Undirected SS Shortest Paths with Positive Integer Weights in O(n) (1999) [pdf]

49 points by cpp_frog 2 years ago | 7 comments
  • elikoga 2 years ago
    (requires constant-time multiplication) from https://en.wikipedia.org/wiki/Shortest_path_problem#Single-s...
    • elikoga 2 years ago
      The $n$ in the title refers to the amount of edges.
      • klyrs 2 years ago
        You're talking past the parent's point. If the integer weights grow faster than n*, then this algorithm will grow faster than O(n)
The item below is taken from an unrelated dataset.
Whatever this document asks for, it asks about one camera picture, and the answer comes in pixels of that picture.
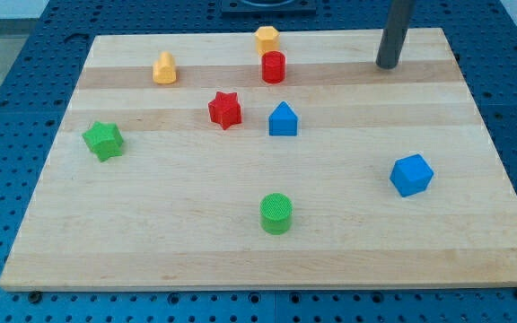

        * integer weights measured in bit-count; log factors from multiplication time ignored

    • mihaic 2 years ago
      Quite unexpected. Does anyone have a summary somewhere? I don't fully understand the bucketing approach and my 2023 attention span can't handle reading the whole paper.
      • alpaca128 2 years ago
        It looks like they replaced the usual sorting step in Dijkstra's algorithm (used for selecting the next node) with the first step of bucket sort in which the values are distributed across a fixed number of buckets. This can be done in linear time but requires integer values. Then they just skip the second step, which is sorting within each bucket, and pick an arbitrary element from the lowest-cost bucket. And I think one of the proofs shows that this incomplete sorting is correct for this use-case.

        I didn't get the formal details either, though, so correct me if I'm wrong.

        • mihaic 2 years ago
          That was my understanding as well, thanks.

          You'd pretty much have to make sure that no two nodes from the same bucket can improve on one another, and I can't really understand how you'd pick the bucketing so you don't need O(MaxLength) buckets.

        • 2 years ago
        • p0w3n3d 2 years ago
          I understand there are limits on the title length, but SS? Really?